Description
Treasure City is truly an urban jungle –- dense and overgrown with life, a riot of clutter and colour, but a certain rot is creeping in. Sinister characters are making their presence known, and felt – nasty gangsters prowl the streets, doing the bidding of a cynical real-estate developer of highly unusual origins. Peering down at it all from above, from the rooftops and lampposts across which they leap with supernatural grace, are a pair of street kids everyone calls “the Cats.” They’re Black, the sharp, stoic one, and White, the simple-witted dreamer. They’re tough, fast and feral, orphans, brothers maybe –- who knows? Do they? –- and they’d like to fancy themselves superheroes, guardians of their gritty, busy corner of the world.
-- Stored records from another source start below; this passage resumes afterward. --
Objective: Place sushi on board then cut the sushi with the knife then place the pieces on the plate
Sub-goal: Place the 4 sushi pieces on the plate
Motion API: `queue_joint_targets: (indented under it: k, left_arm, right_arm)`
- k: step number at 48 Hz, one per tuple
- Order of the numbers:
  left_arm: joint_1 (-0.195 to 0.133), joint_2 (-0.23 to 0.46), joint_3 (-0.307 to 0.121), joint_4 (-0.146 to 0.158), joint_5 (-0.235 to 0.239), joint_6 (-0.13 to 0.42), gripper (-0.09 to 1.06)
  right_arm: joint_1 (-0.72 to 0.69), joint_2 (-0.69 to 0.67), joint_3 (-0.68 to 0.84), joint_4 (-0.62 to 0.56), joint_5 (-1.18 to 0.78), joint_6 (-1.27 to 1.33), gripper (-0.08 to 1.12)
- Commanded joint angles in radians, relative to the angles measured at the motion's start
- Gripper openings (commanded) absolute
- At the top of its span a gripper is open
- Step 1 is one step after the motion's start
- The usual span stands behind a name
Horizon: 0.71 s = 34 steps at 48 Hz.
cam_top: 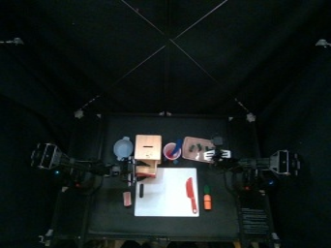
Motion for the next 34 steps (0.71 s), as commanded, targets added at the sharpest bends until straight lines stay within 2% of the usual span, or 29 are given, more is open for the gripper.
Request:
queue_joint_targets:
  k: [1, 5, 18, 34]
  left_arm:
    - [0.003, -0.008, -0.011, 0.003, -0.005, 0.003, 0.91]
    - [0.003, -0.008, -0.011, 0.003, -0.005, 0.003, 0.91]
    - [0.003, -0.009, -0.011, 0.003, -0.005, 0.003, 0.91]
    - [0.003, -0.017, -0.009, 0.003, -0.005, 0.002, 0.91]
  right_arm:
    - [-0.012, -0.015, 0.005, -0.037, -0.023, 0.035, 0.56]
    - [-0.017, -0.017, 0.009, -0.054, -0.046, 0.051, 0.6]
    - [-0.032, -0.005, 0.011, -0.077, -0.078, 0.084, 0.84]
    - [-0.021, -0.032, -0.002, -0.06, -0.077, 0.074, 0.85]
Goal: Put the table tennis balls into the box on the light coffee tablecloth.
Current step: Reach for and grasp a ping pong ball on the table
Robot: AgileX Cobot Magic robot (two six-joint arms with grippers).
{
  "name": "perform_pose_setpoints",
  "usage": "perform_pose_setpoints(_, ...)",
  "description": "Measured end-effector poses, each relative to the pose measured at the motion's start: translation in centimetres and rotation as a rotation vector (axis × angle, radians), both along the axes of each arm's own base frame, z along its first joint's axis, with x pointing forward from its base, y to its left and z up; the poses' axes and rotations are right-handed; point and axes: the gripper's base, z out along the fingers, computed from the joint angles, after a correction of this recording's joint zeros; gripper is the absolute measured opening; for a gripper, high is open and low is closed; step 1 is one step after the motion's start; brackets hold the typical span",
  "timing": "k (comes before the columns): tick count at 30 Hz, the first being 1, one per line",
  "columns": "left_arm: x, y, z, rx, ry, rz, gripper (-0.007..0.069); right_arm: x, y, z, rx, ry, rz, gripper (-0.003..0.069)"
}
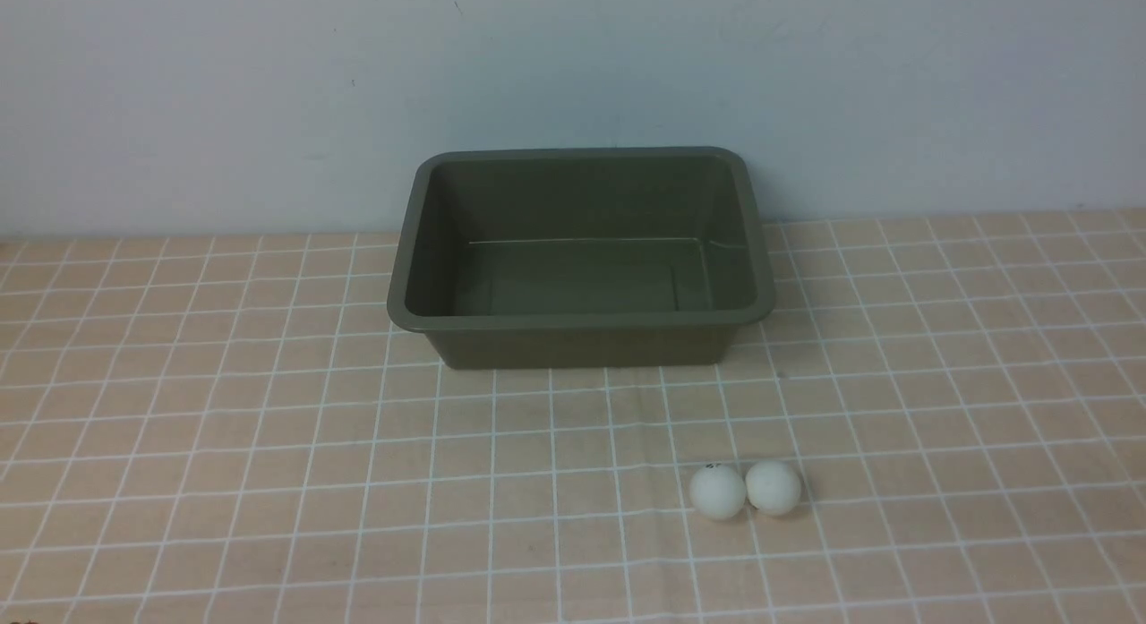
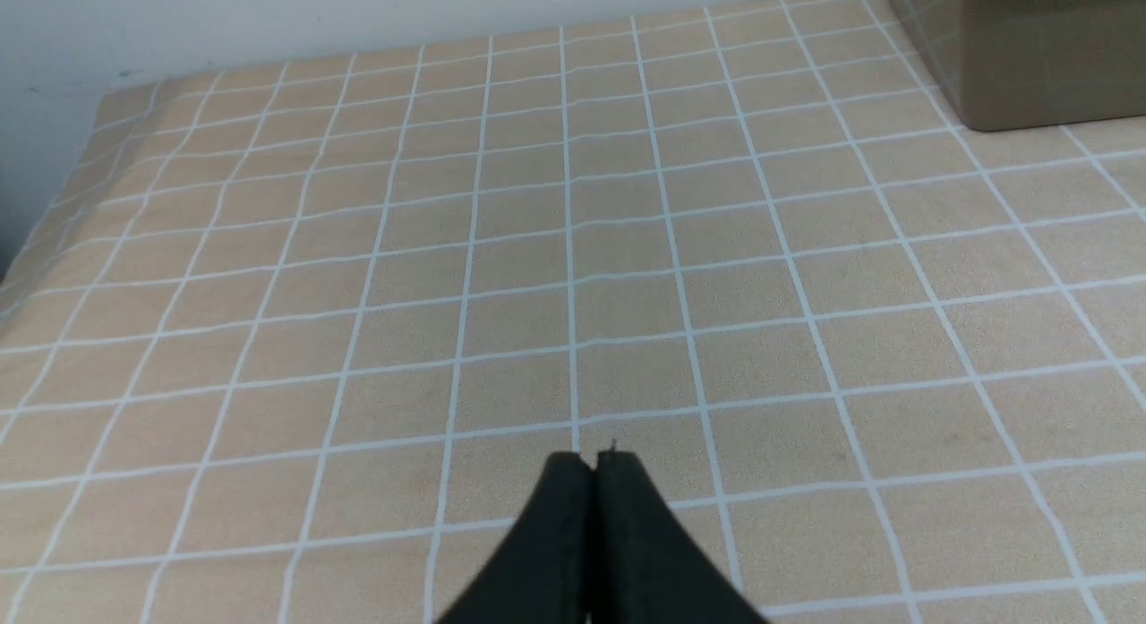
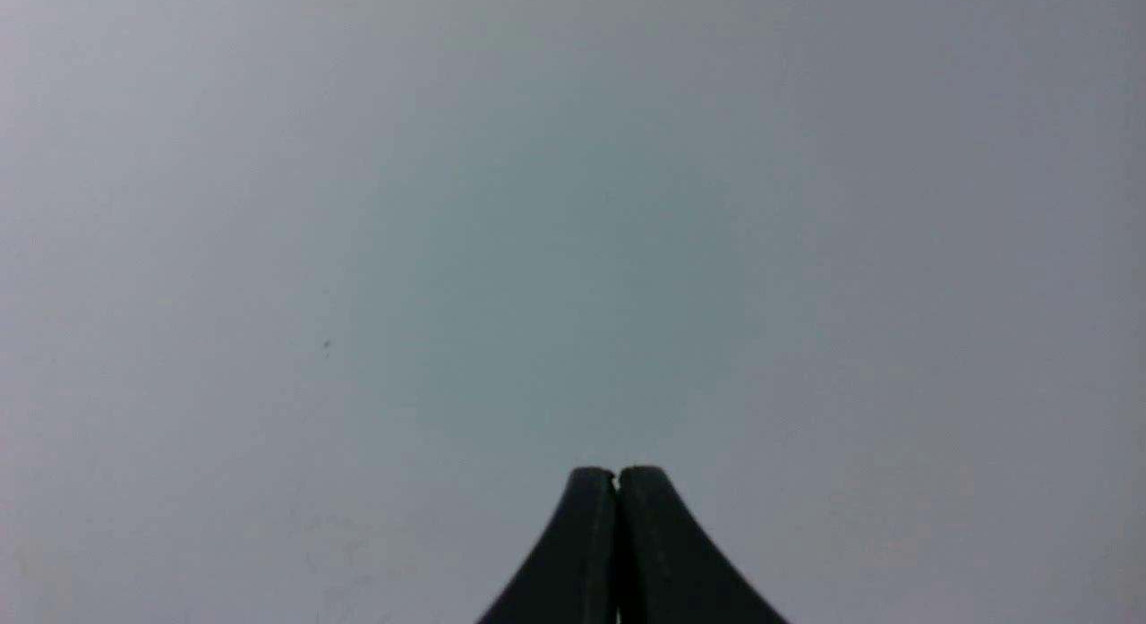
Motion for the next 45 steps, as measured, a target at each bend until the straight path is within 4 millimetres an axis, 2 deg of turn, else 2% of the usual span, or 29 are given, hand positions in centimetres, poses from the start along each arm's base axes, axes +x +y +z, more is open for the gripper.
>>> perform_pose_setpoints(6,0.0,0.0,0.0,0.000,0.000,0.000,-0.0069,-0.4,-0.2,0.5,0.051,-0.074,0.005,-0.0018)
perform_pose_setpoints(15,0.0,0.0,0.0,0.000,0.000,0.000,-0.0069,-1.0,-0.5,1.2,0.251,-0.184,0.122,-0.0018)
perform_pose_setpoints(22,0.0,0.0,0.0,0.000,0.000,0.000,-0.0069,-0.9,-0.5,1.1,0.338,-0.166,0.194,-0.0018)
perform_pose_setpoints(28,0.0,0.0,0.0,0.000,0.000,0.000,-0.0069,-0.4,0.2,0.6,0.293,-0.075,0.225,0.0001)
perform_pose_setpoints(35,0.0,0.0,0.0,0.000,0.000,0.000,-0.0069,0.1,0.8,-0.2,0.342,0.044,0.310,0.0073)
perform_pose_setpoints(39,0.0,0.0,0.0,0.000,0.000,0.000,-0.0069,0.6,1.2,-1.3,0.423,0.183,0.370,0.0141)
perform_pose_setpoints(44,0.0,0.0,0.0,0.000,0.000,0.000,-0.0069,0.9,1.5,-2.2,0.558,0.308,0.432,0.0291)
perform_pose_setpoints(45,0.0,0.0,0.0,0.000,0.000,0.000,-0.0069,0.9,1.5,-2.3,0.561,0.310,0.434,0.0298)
That means the yakuza will have to get through Black and White to pull off their schemes, but rest assured, the villains have plenty of tricks up their sleeves.
Lovers of groundbreaking animation and unique visions in the field of comics, rejoice! The highly anticipated feature film Tekkon Kinkreet is at last here for our eyes and ears to soak up to the last drop! Based on the distinctive manga series by Taiyo Matsumoto –- originally serialized in the weekly Japanese anthology Big Comic Spirits in 1993, later collected in English as Black & White –- Matsumoto’s demented yet deeply humane work immediately stood out in a field known for its regulated conformity. In 1999, American animator Michael Arias collaborated with Japanese maverick Koji Morimoto (whose short film Noiseman Sound Insect stunned Fantasia crowds in ’97) on a brief experiment in bringing Tekkon Kinkreet to the screen. The resulting short film left anime lovers salivating.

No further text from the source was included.